We can redefine the API for a model as many times as we want, like for more complex tests:

# spec/models/user.rb
describe Post do
  describe :recent do
    before do
      stub_api_for(Post) do |stub|
        stub.get("/posts/recent") { |env| [200, {}, [{ id: 1 }, { id: 2 }].to_json] }
      end
    end

    subject { Post.recent }
    its(:length) { should == 2 }
    its(:errors) { should be_empty }
  end

  describe :archived do
    before do
      stub_api_for(Post) do |stub|
        stub.get("/posts/archived") { |env| [200, {}, [{ id: 1 }, { id: 2 }].to_json] }
      end
    end

    subject { Post.archived }
    its(:length) { should == 2 }
    its(:errors) { should be_empty }
  end
end

Upgrade

See the UPGRADE.md for backward compability issues.

Her IRL

Most projects I know that use Her are internal or private projects but here’s a list of public ones:

History

I told myself a few months ago that it would be great to build a gem to replace Rails’ ActiveResource since it was barely maintained (and now removed from Rails 4.0), lacking features and hard to extend/customize. I had built a few of these REST-powered ORMs for client projects before but I decided I wanted to write one for myself that I could release as an open-source project.

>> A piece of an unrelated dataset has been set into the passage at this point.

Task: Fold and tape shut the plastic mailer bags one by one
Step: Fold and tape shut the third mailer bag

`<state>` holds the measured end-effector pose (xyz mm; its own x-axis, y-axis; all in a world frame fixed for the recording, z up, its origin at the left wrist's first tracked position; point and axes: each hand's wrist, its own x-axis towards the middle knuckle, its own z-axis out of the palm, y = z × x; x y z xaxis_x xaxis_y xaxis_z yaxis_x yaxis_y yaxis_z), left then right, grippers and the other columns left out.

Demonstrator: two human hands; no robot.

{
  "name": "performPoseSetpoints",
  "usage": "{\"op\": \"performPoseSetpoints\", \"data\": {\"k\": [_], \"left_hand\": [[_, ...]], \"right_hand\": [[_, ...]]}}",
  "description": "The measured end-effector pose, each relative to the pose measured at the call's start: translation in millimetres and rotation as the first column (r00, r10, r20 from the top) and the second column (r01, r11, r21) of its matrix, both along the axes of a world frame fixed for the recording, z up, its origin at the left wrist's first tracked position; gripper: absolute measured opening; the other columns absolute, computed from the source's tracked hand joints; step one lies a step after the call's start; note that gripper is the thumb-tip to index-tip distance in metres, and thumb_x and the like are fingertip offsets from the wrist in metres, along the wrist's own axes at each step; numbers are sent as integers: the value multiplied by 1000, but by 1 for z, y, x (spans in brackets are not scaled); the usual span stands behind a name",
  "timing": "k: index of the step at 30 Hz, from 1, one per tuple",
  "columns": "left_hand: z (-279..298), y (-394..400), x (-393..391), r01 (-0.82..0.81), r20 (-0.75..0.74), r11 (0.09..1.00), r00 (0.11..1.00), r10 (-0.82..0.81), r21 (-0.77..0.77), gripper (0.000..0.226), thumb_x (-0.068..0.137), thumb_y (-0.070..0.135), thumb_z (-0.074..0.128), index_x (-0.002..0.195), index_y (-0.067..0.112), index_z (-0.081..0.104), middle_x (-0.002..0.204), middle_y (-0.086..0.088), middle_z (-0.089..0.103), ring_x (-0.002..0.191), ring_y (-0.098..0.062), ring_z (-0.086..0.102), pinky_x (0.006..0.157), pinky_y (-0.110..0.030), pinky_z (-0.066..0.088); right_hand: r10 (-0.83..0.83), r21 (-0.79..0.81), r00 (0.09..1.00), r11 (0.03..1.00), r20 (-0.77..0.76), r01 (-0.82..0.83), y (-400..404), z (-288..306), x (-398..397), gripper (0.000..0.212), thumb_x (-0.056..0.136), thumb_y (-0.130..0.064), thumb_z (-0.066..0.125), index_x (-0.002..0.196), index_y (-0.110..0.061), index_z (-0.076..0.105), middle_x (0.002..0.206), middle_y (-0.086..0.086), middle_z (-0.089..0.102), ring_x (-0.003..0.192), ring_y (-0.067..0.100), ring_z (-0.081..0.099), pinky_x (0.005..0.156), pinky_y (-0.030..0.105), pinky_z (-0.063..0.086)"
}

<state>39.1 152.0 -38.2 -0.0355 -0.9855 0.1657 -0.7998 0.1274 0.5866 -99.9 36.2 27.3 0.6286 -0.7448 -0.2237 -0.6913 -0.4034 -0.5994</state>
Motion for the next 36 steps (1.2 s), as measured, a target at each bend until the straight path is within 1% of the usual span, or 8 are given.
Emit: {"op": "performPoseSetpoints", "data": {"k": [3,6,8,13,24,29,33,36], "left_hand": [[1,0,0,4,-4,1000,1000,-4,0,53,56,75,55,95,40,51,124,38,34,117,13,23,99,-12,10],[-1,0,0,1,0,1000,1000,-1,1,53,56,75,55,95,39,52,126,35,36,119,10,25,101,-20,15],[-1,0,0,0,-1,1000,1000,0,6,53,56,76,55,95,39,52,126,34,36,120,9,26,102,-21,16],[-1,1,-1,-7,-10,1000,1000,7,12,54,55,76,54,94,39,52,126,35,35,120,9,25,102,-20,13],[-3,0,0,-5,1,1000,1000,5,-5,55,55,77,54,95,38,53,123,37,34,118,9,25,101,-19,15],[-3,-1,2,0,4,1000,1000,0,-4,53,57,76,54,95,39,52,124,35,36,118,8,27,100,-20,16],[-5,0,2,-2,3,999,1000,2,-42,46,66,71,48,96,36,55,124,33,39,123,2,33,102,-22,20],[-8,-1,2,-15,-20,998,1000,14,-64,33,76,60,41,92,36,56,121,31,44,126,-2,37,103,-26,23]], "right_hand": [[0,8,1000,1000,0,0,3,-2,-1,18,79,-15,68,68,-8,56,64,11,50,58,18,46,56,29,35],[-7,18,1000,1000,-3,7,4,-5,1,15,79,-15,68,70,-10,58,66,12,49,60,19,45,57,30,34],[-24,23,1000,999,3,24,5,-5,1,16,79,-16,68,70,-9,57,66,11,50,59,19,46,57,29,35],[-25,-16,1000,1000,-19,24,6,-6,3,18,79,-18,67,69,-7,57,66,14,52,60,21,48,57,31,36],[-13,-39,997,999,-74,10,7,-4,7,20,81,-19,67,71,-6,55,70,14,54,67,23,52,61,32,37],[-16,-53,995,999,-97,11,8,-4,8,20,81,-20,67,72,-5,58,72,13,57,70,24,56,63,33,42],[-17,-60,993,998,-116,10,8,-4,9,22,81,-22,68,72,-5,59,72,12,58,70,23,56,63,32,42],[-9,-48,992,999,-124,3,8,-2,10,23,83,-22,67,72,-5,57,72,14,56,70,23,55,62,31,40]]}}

Most of Her’s core concepts were written on a Saturday morning of April 2012 (first commit at 7am!).

Contribute

Yes please! Feel free to contribute and submit issues/pull requests on GitHub. There’s no such thing as a bad pull request — even if it’s for a typo, a small improvement to the code or the documentation!

See CONTRIBUTING.md for best practices.

Contributors

These fine folks helped with Her:

License

Her is © 2012-2013 Rémi Prévost and may be freely distributed under the MIT license. See the LICENSE file.

About

Her is an ORM (Object Relational Mapper) that maps REST resources to Ruby objects. It is designed to build applications that are powered by a RESTful API instead of a database.